The main difference between batch and streaming data pipelines comes down to when data is processed and how quickly it can be operationalized (i.e., analyzed with BI tools). 

Batch pipelines process data in chunks at pre-scheduled intervals (e.g., hourly, daily, or sometimes weekly) and then make a complete dataset available for downstream use after the processing is complete. For example, all local POS data gets synced to a cloud warehouse at the end of each workday and becomes available within a connected BI dashboard in 48 hours on average.  

Streaming pipelines process data continuously, as events happen. Instead of waiting for a full dataset, the system pushes data through processing layers in near real time (i.e., in seconds or milliseconds), and makes it available to downstream apps like analytical dashboards, APIs, or alerting engines.

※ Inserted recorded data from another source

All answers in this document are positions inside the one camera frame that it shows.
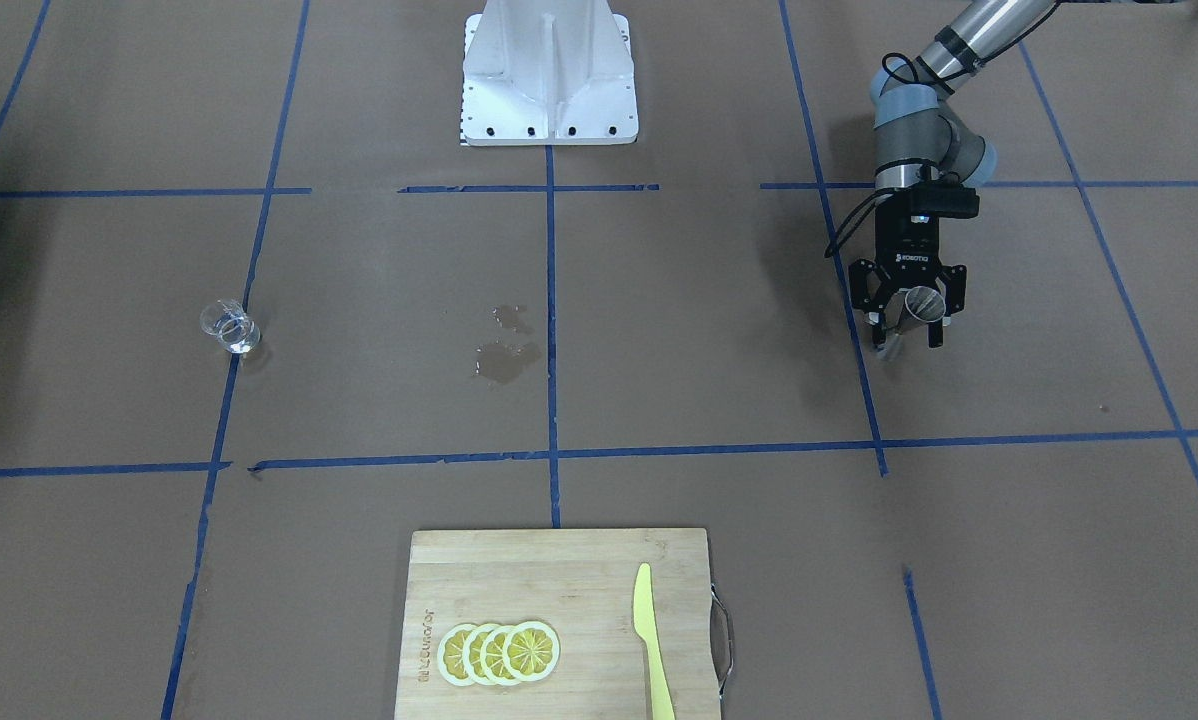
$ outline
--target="water spill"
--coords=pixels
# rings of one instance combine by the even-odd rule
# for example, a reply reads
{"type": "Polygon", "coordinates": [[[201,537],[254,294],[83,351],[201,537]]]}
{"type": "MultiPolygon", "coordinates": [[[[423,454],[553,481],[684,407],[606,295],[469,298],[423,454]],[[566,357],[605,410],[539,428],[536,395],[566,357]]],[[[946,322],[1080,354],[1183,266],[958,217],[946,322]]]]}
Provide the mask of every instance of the water spill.
{"type": "Polygon", "coordinates": [[[527,307],[525,305],[497,305],[494,307],[494,317],[497,319],[497,322],[502,325],[503,329],[532,334],[530,325],[524,322],[520,317],[520,313],[525,310],[527,310],[527,307]]]}
{"type": "Polygon", "coordinates": [[[528,365],[540,358],[541,351],[534,341],[522,347],[509,347],[500,341],[490,341],[474,351],[474,374],[506,385],[520,377],[528,365]]]}

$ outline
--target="metal handle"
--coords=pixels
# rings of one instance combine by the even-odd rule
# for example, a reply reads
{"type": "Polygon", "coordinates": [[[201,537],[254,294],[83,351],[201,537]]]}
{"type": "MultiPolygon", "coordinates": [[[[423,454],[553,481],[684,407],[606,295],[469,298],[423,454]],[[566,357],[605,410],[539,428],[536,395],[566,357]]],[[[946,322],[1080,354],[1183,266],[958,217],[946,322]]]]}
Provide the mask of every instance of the metal handle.
{"type": "MultiPolygon", "coordinates": [[[[724,605],[722,600],[719,600],[719,593],[714,588],[714,582],[710,582],[710,603],[712,606],[718,606],[719,610],[724,612],[724,628],[727,628],[728,633],[728,666],[724,670],[722,678],[719,678],[719,702],[724,701],[724,688],[728,684],[728,678],[732,676],[732,670],[736,668],[736,655],[732,652],[732,613],[728,612],[728,607],[724,605]]],[[[715,668],[715,674],[718,674],[718,668],[715,668]]]]}

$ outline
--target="cutting board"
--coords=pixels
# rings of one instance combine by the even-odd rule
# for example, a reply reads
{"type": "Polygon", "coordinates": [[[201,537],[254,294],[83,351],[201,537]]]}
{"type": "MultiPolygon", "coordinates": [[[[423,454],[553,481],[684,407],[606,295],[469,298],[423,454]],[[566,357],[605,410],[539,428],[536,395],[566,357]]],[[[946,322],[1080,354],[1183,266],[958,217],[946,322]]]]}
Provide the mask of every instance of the cutting board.
{"type": "Polygon", "coordinates": [[[676,720],[719,720],[704,530],[423,530],[412,536],[395,720],[651,719],[631,599],[653,570],[676,720]],[[547,678],[456,686],[438,640],[461,623],[544,621],[559,635],[547,678]]]}

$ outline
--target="lemon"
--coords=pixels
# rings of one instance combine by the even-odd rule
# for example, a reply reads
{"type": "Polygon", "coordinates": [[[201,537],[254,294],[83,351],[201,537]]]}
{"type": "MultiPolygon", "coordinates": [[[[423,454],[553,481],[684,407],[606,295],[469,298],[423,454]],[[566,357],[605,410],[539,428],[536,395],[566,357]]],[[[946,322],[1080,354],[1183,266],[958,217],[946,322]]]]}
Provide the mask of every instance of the lemon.
{"type": "Polygon", "coordinates": [[[479,673],[485,676],[495,685],[516,685],[520,680],[506,668],[506,641],[509,633],[515,630],[515,625],[502,625],[488,634],[484,639],[484,647],[479,654],[479,673]]]}
{"type": "Polygon", "coordinates": [[[466,676],[480,685],[492,685],[491,680],[480,674],[479,665],[484,653],[484,641],[488,634],[502,627],[500,623],[484,623],[470,630],[465,641],[461,642],[461,666],[466,670],[466,676]]]}
{"type": "Polygon", "coordinates": [[[442,653],[438,658],[438,673],[458,688],[474,685],[474,680],[466,673],[466,666],[461,665],[461,648],[471,630],[474,630],[474,625],[462,623],[448,630],[442,641],[438,641],[438,652],[442,653]]]}
{"type": "Polygon", "coordinates": [[[543,679],[559,661],[559,635],[539,621],[520,623],[507,635],[502,660],[516,680],[543,679]]]}

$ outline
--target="yellow knife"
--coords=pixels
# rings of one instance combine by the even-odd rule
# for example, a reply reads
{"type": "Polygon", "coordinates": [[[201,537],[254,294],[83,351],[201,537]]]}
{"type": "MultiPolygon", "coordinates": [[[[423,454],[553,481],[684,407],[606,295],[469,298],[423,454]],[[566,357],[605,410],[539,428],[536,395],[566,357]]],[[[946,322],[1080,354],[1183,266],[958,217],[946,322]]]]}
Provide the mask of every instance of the yellow knife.
{"type": "Polygon", "coordinates": [[[648,647],[648,683],[653,696],[653,720],[674,720],[671,686],[662,666],[662,647],[657,641],[657,615],[653,610],[653,569],[645,562],[635,575],[635,633],[648,647]]]}

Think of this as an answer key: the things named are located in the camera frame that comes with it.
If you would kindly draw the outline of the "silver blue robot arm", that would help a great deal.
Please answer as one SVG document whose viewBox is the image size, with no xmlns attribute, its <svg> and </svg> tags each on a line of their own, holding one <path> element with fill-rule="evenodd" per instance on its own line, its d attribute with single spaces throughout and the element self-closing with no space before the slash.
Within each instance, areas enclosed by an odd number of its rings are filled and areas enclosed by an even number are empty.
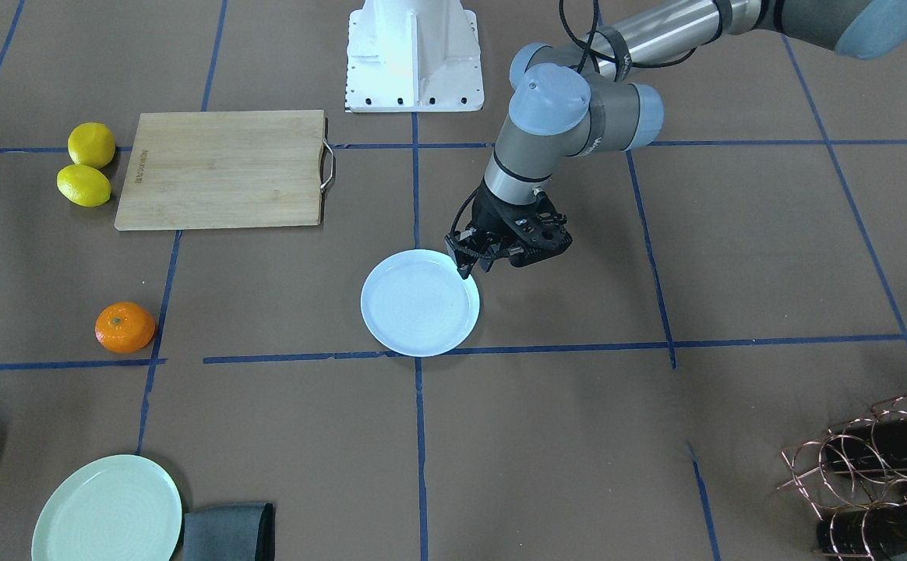
<svg viewBox="0 0 907 561">
<path fill-rule="evenodd" d="M 566 217 L 546 188 L 564 157 L 648 146 L 664 123 L 660 93 L 632 71 L 685 62 L 724 36 L 767 30 L 852 59 L 907 40 L 907 1 L 667 1 L 611 26 L 593 23 L 560 47 L 533 43 L 510 65 L 513 96 L 481 184 L 451 226 L 461 278 L 499 259 L 523 267 L 565 252 Z"/>
</svg>

For example, data pipelines at TripleLift, an AdTech platform, can handle up to 30 billion events per day, 25 aggregation jobs with normalized aggregation of 75 dimensions and 55 metrics, and 15 jobs that ingest aggregate data into BI tools. 

Effectively, streaming data pipeline architecture changes how systems behave operationally.
You move from processing “data at rest” to “data in motion”, where pipelines must handle ordering, duplicates, and failure recovery in real time. 

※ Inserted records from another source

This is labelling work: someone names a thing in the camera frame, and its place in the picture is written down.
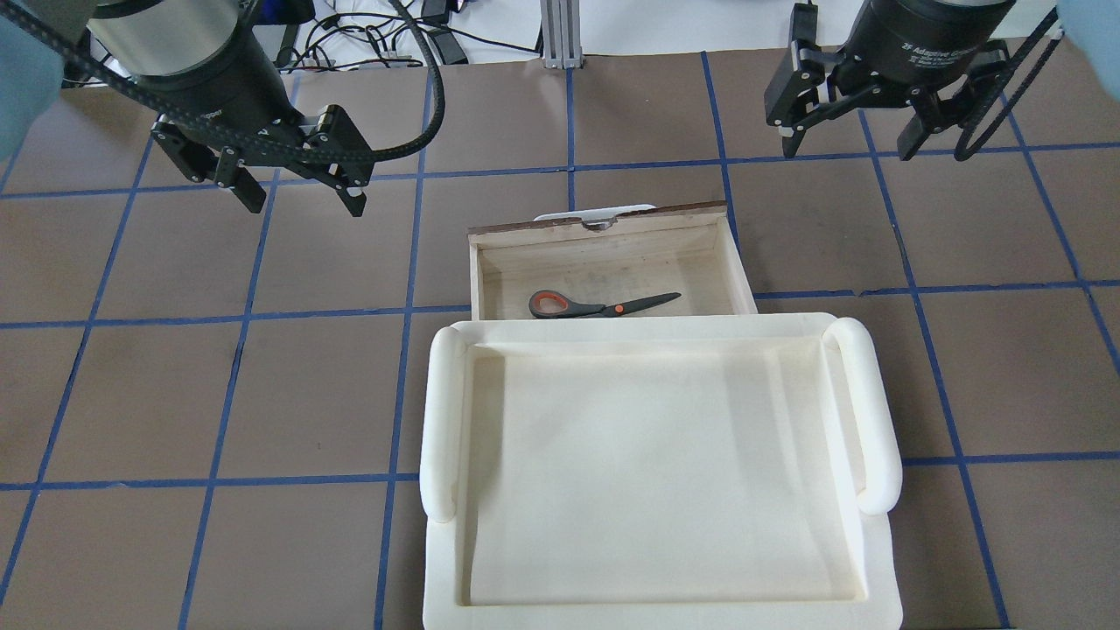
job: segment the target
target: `grid floor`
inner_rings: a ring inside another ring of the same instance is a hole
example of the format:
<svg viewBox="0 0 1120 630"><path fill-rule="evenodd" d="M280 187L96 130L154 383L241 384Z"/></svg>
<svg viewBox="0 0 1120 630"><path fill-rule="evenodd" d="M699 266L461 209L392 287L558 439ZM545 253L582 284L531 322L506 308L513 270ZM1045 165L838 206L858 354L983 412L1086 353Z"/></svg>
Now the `grid floor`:
<svg viewBox="0 0 1120 630"><path fill-rule="evenodd" d="M778 157L781 50L446 68L366 216L264 170L184 185L147 112L67 91L0 165L0 627L420 628L427 349L469 226L726 200L764 312L877 340L905 463L907 628L1110 628L1120 582L1120 105L1068 45L972 160L905 114ZM302 75L371 142L423 71Z"/></svg>

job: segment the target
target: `metal post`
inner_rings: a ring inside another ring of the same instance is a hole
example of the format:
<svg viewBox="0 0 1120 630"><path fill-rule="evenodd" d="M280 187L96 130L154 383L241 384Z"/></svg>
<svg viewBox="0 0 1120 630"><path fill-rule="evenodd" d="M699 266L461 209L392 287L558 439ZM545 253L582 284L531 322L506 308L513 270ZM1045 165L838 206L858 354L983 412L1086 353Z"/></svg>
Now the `metal post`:
<svg viewBox="0 0 1120 630"><path fill-rule="evenodd" d="M541 40L544 67L584 66L579 44L579 0L541 0Z"/></svg>

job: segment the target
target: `light blue object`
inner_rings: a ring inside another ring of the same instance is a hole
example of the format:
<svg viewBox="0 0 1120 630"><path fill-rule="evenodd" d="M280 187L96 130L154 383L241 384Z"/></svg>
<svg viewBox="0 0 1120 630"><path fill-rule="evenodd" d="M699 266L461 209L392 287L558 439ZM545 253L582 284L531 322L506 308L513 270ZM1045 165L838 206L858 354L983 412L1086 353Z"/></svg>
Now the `light blue object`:
<svg viewBox="0 0 1120 630"><path fill-rule="evenodd" d="M16 150L36 117L58 96L62 82L62 57L0 18L0 159Z"/></svg>
<svg viewBox="0 0 1120 630"><path fill-rule="evenodd" d="M1057 13L1101 85L1120 100L1120 0L1058 0Z"/></svg>

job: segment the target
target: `black scissors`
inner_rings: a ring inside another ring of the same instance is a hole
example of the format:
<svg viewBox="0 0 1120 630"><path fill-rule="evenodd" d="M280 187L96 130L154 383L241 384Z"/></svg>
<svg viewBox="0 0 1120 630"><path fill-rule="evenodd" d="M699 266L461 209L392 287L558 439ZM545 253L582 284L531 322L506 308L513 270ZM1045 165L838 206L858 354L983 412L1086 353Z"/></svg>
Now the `black scissors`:
<svg viewBox="0 0 1120 630"><path fill-rule="evenodd" d="M644 311L665 304L681 297L679 293L663 293L652 297L643 297L619 304L580 304L568 299L560 291L539 290L529 298L529 312L538 319L559 319L561 317L619 317L635 311Z"/></svg>

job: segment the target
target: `scissors blade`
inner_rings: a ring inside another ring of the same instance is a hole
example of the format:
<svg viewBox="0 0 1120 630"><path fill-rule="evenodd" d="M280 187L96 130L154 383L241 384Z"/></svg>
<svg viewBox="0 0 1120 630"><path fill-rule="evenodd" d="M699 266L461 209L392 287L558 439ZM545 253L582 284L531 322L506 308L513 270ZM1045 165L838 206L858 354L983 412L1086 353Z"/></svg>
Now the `scissors blade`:
<svg viewBox="0 0 1120 630"><path fill-rule="evenodd" d="M679 293L663 293L661 295L654 295L650 297L643 297L641 299L632 299L629 302L624 302L622 304L616 304L614 306L608 306L606 311L603 312L604 317L617 317L619 315L626 315L627 313L634 313L636 311L645 311L646 308L653 308L660 304L665 304L666 302L672 302L681 297Z"/></svg>

Here’s a side-by-side comparison of the main differences between batch and streaming data pipelines:

Why Upgrade Your Pipelines to Support Real-Time Data Streaming

Re-engineering data architectures often stalls when leaders weigh the disruption risk against a hefty implementation bill.

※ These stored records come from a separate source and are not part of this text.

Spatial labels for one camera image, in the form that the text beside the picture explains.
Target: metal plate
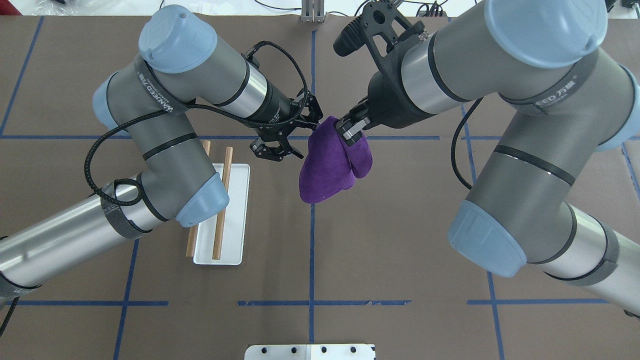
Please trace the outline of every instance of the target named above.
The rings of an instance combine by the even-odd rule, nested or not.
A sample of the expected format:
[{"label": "metal plate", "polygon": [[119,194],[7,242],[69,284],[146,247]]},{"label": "metal plate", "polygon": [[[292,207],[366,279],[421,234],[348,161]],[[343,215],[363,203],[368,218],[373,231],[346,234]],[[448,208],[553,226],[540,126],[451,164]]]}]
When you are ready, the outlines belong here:
[{"label": "metal plate", "polygon": [[376,346],[368,344],[253,345],[244,360],[375,360]]}]

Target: hole
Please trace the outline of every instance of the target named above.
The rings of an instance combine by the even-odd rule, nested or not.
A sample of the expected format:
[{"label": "hole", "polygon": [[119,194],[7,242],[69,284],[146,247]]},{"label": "hole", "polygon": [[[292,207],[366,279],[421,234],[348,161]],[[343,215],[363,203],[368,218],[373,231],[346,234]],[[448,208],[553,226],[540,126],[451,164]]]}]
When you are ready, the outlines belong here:
[{"label": "hole", "polygon": [[387,55],[387,42],[382,37],[382,35],[375,35],[373,37],[373,43],[376,44],[376,48],[381,56]]},{"label": "hole", "polygon": [[391,27],[394,29],[394,32],[398,35],[402,35],[406,30],[402,24],[398,22],[398,20],[394,20],[391,22]]},{"label": "hole", "polygon": [[373,19],[378,24],[384,24],[385,23],[385,14],[383,14],[380,10],[376,10],[376,11],[373,12]]}]

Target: folded cloth
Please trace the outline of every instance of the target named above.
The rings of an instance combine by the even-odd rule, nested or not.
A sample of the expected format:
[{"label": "folded cloth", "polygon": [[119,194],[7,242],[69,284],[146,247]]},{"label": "folded cloth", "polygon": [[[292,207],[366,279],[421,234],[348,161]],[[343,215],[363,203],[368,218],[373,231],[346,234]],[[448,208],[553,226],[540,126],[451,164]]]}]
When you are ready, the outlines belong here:
[{"label": "folded cloth", "polygon": [[300,171],[300,198],[315,204],[351,188],[355,178],[365,177],[373,164],[363,136],[348,146],[335,130],[335,117],[328,117],[309,137],[309,153]]}]

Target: white metal bracket
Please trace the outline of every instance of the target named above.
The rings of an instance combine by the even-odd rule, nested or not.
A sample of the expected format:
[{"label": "white metal bracket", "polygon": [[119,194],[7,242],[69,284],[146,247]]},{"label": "white metal bracket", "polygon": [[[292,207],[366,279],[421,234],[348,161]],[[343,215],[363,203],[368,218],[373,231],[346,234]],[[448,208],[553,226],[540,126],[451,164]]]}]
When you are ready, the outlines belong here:
[{"label": "white metal bracket", "polygon": [[253,345],[244,360],[376,360],[371,344]]},{"label": "white metal bracket", "polygon": [[302,22],[324,22],[324,0],[302,0]]}]

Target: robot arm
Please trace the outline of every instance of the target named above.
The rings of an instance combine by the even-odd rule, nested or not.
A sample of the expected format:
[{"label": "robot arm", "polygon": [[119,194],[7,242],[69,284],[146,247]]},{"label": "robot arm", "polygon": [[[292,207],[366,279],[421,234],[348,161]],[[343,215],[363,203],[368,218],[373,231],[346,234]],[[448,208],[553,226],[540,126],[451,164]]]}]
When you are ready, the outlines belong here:
[{"label": "robot arm", "polygon": [[636,80],[598,48],[606,22],[597,1],[486,0],[428,35],[388,2],[367,3],[334,49],[366,44],[380,71],[336,129],[353,145],[362,129],[409,126],[498,92],[517,113],[461,204],[451,245],[497,275],[530,263],[640,314],[640,245],[564,202],[594,151],[640,130]]},{"label": "robot arm", "polygon": [[[110,133],[132,119],[151,118],[126,129],[148,170],[109,183],[99,189],[101,196],[92,195],[0,241],[0,304],[162,222],[175,218],[190,227],[227,206],[220,175],[184,114],[208,108],[194,104],[196,97],[255,129],[260,139],[250,148],[256,156],[301,158],[287,137],[297,127],[314,129],[322,113],[304,79],[304,89],[290,99],[258,71],[253,54],[262,44],[244,58],[185,8],[159,10],[140,35],[136,59],[93,96],[94,111]],[[302,115],[307,107],[309,114]],[[133,204],[121,206],[114,199]]]}]

However, replacing batch-based pipelines with real-time streaming versions for select use cases comes with proven ROI. Respondents to a Confluent survey reported benefits like better CX, improved risk management capabilities, more effective IT management, and transition to more data-driven operations, among others. 

Source: Confluent 

At Uber, the decision to switch to real-time streaming data pipelines was motivated by “data freshness and cost efficiency”, according to the team. Teams inside the organization were consistently asking for fresher data to power new model development and product experiments. Batch processing created delays. Replatforming to Flink reduced data latency to minutes. 

In terms of cost, streaming pipelines eliminate batch scheduling overheads, enabling resources to scale with traffic more smoothly and efficiently. A recent benchmark report found that automated data integration alone saves about $300 per pipeline, which translates to six figures at enterprise scale. 

For SEMDATEX GmbH, an Edvantis client, the decision to adopt streaming pipelines was driven by market competitiveness. The company was seeking to launch a new remote patient monitoring platform with real-time data ingestion from medical devices. Our team has created a streaming data pipeline architecture that enables continuous data collection and analysis while maintaining strict controls over data privacy and system security as required by German healthcare regulations. 

Today, 86% of leaders are prioritizing investments in data streaming because continuously available data supports sharper decision-making, faster market response, and ultimately, more reliable revenue growth. 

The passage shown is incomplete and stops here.